• [TASK DESCRIPTION]
Could you reproduce every entry that follows, exactly as shown?

Stored items from a collection
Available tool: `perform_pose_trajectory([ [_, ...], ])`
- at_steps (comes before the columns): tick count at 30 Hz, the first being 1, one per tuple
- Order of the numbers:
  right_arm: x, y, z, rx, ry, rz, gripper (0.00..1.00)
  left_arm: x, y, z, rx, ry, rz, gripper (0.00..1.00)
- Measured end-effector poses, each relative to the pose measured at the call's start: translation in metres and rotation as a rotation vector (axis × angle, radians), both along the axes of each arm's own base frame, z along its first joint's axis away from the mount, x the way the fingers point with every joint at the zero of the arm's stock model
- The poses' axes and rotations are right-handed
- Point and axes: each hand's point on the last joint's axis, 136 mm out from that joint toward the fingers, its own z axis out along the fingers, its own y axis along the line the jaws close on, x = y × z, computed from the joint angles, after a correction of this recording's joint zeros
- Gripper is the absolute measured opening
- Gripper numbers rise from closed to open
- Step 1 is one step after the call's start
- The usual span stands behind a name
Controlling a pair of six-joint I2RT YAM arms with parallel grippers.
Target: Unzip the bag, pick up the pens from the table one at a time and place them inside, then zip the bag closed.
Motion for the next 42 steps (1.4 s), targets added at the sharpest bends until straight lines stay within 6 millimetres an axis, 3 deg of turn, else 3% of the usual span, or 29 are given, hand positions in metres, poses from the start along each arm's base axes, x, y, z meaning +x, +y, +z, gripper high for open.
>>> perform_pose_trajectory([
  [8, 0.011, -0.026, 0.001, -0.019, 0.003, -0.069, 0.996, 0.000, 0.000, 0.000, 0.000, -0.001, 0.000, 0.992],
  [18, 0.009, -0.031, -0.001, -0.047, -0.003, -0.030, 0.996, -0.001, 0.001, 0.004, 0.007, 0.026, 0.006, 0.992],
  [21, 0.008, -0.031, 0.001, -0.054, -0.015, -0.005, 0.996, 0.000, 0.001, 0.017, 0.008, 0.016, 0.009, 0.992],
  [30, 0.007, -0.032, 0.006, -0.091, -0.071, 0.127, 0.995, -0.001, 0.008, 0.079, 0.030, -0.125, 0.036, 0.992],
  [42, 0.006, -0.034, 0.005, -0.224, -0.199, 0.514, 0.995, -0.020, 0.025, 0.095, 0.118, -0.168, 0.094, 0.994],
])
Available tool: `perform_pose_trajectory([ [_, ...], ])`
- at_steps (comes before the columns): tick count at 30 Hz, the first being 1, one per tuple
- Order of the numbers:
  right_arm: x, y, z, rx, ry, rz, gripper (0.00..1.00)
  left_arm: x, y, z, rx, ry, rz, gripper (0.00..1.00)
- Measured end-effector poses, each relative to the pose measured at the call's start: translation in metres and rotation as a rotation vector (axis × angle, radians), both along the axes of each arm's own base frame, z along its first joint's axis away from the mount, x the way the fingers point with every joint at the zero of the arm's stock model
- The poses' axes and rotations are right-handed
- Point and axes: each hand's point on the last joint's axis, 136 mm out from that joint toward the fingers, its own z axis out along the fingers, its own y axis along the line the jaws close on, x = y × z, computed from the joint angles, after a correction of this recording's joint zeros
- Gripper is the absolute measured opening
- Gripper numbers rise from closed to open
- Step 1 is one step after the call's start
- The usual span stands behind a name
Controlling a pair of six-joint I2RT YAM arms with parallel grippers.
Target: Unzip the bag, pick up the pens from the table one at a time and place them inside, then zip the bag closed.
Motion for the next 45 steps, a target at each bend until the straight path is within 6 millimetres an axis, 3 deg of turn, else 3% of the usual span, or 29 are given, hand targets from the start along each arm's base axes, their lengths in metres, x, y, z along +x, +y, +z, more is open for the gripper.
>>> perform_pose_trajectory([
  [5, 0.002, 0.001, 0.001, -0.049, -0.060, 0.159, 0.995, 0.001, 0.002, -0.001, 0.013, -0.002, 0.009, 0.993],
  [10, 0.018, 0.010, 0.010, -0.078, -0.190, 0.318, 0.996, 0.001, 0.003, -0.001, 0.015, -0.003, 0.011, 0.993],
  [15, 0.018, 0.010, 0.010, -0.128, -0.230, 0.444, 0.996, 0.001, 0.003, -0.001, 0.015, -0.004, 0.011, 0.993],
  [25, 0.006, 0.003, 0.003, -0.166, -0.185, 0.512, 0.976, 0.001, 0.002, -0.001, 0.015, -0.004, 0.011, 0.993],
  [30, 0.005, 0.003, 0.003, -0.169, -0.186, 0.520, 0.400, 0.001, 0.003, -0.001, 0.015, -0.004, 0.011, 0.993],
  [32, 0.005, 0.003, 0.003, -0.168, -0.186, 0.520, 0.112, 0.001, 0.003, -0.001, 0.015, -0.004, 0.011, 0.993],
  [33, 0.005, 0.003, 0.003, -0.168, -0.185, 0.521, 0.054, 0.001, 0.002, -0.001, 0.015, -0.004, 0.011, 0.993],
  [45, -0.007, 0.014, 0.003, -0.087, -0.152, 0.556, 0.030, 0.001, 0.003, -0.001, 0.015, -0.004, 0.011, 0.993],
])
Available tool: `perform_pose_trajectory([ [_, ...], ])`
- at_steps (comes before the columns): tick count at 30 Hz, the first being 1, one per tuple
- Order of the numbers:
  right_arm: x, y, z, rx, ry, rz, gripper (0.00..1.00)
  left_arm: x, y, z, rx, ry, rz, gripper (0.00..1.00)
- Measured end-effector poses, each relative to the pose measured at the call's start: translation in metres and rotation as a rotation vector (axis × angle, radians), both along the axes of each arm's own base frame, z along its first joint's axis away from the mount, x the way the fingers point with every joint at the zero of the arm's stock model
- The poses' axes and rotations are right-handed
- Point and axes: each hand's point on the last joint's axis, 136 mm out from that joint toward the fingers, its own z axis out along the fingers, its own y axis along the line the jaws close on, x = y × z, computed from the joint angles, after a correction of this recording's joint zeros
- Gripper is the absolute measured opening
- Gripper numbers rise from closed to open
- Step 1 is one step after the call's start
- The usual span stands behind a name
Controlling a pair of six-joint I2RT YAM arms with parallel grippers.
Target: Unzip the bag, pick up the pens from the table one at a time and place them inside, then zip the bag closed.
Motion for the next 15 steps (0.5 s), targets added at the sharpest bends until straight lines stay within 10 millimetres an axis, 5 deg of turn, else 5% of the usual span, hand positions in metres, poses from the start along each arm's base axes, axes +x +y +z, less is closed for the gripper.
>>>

• [SOLUTION BELOW]
Available tool: `perform_pose_trajectory([ [_, ...], ])`
- at_steps (comes before the columns): tick count at 30 Hz, the first being 1, one per tuple
- Order of the numbers:
  right_arm: x, y, z, rx, ry, rz, gripper (0.00..1.00)
  left_arm: x, y, z, rx, ry, rz, gripper (0.00..1.00)
- Measured end-effector poses, each relative to the pose measured at the call's start: translation in metres and rotation as a rotation vector (axis × angle, radians), both along the axes of each arm's own base frame, z along its first joint's axis away from the mount, x the way the fingers point with every joint at the zero of the arm's stock model
- The poses' axes and rotations are right-handed
- Point and axes: each hand's point on the last joint's axis, 136 mm out from that joint toward the fingers, its own z axis out along the fingers, its own y axis along the line the jaws close on, x = y × z, computed from the joint angles, after a correction of this recording's joint zeros
- Gripper is the absolute measured opening
- Gripper numbers rise from closed to open
- Step 1 is one step after the call's start
- The usual span stands behind a name
Controlling a pair of six-joint I2RT YAM arms with parallel grippers.
Target: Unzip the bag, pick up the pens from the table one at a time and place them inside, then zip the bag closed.
Motion for the next 42 steps (1.4 s), targets added at the sharpest bends until straight lines stay within 6 millimetres an axis, 3 deg of turn, else 3% of the usual span, or 29 are given, hand positions in metres, poses from the start along each arm's base axes, x, y, z meaning +x, +y, +z, gripper high for open.
>>> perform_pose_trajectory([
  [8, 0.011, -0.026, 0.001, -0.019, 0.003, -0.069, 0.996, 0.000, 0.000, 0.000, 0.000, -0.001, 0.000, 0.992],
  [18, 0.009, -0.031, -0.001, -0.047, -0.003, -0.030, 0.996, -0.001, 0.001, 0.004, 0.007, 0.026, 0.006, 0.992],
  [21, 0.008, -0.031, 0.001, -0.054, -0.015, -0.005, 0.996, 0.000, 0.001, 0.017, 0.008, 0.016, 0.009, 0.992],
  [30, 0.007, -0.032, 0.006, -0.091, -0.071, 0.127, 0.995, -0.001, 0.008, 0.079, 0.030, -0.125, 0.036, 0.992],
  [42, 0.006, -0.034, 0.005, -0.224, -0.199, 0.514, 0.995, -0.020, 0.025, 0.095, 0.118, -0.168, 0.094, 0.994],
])
Available tool: `perform_pose_trajectory([ [_, ...], ])`
- at_steps (comes before the columns): tick count at 30 Hz, the first being 1, one per tuple
- Order of the numbers:
  right_arm: x, y, z, rx, ry, rz, gripper (0.00..1.00)
  left_arm: x, y, z, rx, ry, rz, gripper (0.00..1.00)
- Measured end-effector poses, each relative to the pose measured at the call's start: translation in metres and rotation as a rotation vector (axis × angle, radians), both along the axes of each arm's own base frame, z along its first joint's axis away from the mount, x the way the fingers point with every joint at the zero of the arm's stock model
- The poses' axes and rotations are right-handed
- Point and axes: each hand's point on the last joint's axis, 136 mm out from that joint toward the fingers, its own z axis out along the fingers, its own y axis along the line the jaws close on, x = y × z, computed from the joint angles, after a correction of this recording's joint zeros
- Gripper is the absolute measured opening
- Gripper numbers rise from closed to open
- Step 1 is one step after the call's start
- The usual span stands behind a name
Controlling a pair of six-joint I2RT YAM arms with parallel grippers.
Target: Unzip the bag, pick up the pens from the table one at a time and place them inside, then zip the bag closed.
Motion for the next 45 steps, a target at each bend until the straight path is within 6 millimetres an axis, 3 deg of turn, else 3% of the usual span, or 29 are given, hand targets from the start along each arm's base axes, their lengths in metres, x, y, z along +x, +y, +z, more is open for the gripper.
>>> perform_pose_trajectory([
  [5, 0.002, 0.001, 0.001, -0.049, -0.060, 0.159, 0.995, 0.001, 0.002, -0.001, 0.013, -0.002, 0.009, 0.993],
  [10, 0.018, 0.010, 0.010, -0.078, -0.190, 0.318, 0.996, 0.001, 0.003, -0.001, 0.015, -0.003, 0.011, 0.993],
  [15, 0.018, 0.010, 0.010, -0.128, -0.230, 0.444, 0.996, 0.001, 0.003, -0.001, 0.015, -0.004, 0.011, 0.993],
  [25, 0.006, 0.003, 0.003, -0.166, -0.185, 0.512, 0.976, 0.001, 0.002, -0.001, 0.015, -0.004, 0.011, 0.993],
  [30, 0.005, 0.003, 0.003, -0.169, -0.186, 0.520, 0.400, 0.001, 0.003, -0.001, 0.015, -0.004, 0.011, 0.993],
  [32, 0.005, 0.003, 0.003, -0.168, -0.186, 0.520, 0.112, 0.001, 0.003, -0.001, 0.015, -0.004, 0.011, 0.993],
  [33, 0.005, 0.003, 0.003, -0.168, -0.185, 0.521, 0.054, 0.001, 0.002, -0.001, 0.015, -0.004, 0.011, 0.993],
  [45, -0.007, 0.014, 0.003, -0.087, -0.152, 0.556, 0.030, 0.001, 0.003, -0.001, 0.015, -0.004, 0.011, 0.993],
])
Available tool: `perform_pose_trajectory([ [_, ...], ])`
- at_steps (comes before the columns): tick count at 30 Hz, the first being 1, one per tuple
- Order of the numbers:
  right_arm: x, y, z, rx, ry, rz, gripper (0.00..1.00)
  left_arm: x, y, z, rx, ry, rz, gripper (0.00..1.00)
- Measured end-effector poses, each relative to the pose measured at the call's start: translation in metres and rotation as a rotation vector (axis × angle, radians), both along the axes of each arm's own base frame, z along its first joint's axis away from the mount, x the way the fingers point with every joint at the zero of the arm's stock model
- The poses' axes and rotations are right-handed
- Point and axes: each hand's point on the last joint's axis, 136 mm out from that joint toward the fingers, its own z axis out along the fingers, its own y axis along the line the jaws close on, x = y × z, computed from the joint angles, after a correction of this recording's joint zeros
- Gripper is the absolute measured opening
- Gripper numbers rise from closed to open
- Step 1 is one step after the call's start
- The usual span stands behind a name
Controlling a pair of six-joint I2RT YAM arms with parallel grippers.
Target: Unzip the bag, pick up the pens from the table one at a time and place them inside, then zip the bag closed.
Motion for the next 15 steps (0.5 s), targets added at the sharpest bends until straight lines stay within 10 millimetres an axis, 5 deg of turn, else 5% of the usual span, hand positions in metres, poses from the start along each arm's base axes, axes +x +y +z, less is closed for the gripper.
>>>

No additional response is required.